When Judy awoke the morning after undergoing deep brain stimulation surgery, she saw her surgeon standing at the foot of her bed.
"Judy, you made history yesterday," Dr. George Mandybur told her. "You are the first person to have deep brain stimulation surgery while asleep at an adult hospital in Cincinnati."
Judy, who has Parkinson's disease, took her historical role in stride. "All I know is that I felt like a different person," she recalls. "I felt so much better."
Deep brain stimulation surgery, traditionally performed while patients are awake but now also done while they are asleep, is not a cure for Parkinson's. But it has extended Judy's quality of life by reducing her symptoms, especially her tremor, rigidity, and bradykinesias, or slowness of movement. As her son happily observed, "Gosh, Mom, it doesn't take you 10 minutes to get out of the car anymore."

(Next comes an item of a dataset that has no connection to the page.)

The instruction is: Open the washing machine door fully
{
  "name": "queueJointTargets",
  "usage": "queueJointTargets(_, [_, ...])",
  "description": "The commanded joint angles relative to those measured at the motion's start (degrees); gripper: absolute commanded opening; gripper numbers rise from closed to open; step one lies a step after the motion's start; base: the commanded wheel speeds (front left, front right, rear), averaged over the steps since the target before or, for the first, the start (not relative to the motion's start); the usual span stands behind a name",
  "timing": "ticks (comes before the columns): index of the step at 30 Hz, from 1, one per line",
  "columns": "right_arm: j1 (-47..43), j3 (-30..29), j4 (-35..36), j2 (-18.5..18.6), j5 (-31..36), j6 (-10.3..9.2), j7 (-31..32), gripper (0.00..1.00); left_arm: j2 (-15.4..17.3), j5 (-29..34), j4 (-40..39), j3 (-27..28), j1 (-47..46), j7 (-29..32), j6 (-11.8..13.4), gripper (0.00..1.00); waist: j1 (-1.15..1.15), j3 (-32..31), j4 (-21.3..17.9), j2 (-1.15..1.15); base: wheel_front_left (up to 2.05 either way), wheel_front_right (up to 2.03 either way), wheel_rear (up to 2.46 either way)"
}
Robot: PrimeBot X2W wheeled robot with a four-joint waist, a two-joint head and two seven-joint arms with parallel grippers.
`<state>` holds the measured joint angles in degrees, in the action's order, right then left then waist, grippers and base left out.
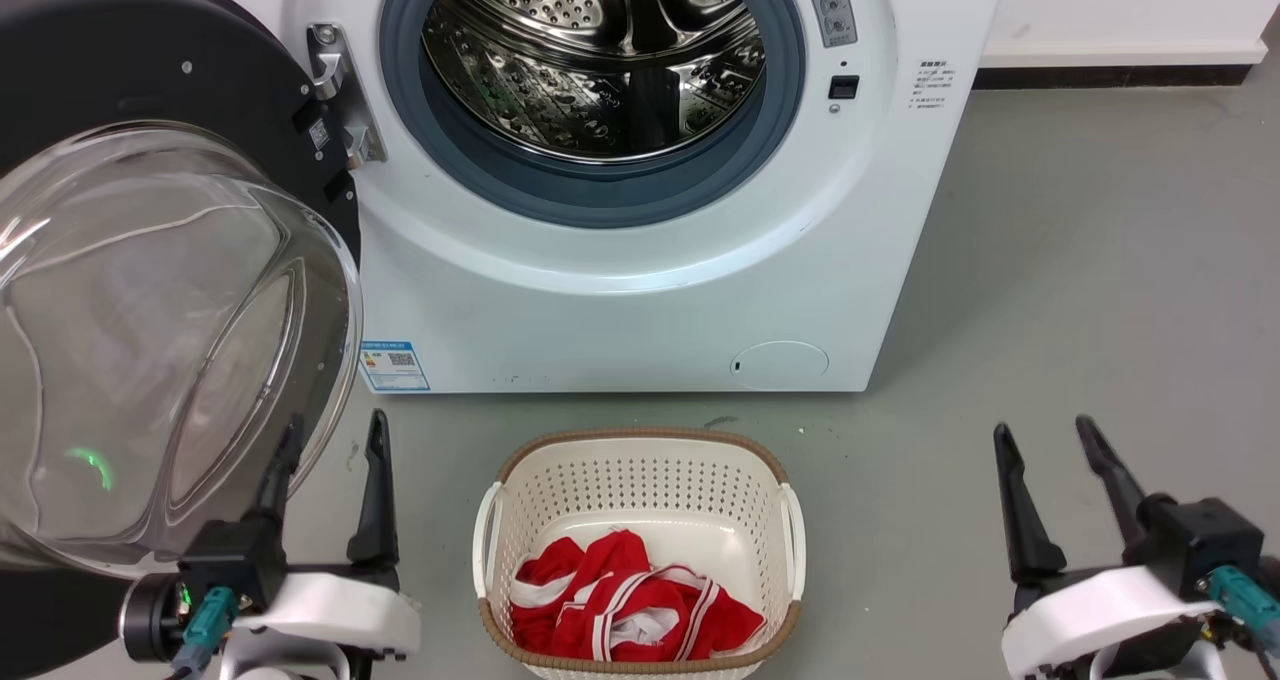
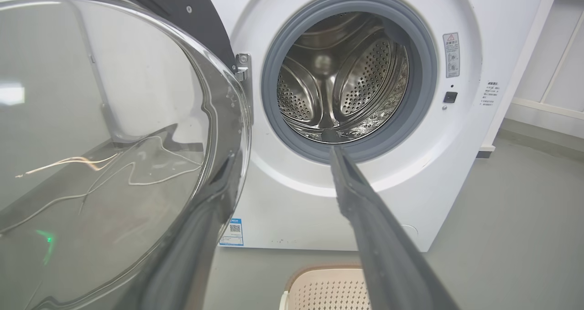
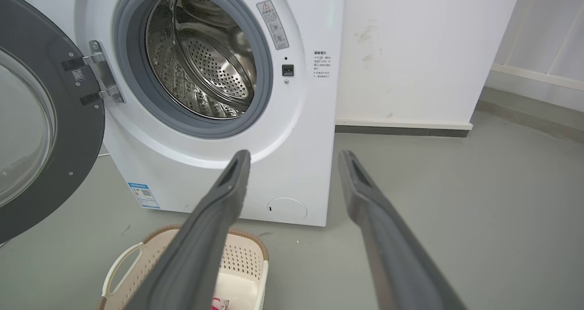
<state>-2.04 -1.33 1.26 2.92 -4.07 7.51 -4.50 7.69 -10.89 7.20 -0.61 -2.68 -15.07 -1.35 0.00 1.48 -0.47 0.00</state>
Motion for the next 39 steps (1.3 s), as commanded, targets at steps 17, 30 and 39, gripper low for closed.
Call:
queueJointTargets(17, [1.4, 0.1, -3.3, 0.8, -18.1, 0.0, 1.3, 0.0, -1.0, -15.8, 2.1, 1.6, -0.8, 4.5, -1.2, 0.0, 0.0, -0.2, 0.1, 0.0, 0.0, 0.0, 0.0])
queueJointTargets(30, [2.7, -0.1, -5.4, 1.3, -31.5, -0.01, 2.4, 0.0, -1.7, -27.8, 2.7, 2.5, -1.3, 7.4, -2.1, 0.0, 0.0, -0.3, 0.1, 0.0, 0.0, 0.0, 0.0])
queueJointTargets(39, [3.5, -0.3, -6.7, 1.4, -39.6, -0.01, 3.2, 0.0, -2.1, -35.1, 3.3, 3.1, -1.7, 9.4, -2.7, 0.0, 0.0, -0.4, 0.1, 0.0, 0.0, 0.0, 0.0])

Judy also has been able to get back to her gardening and to her "happy place" in her yard.
Judy was in her mid-60s when she was diagnosed with Parkinson's, a progressive disorder involving the loss of dopamine-producing brain cells, in 2014. Her Parkinson's was idiopathic, meaning it began for no known reason. She recalls that her paternal grandfather "shook," but no one ever stated that he had Parkinson's disease.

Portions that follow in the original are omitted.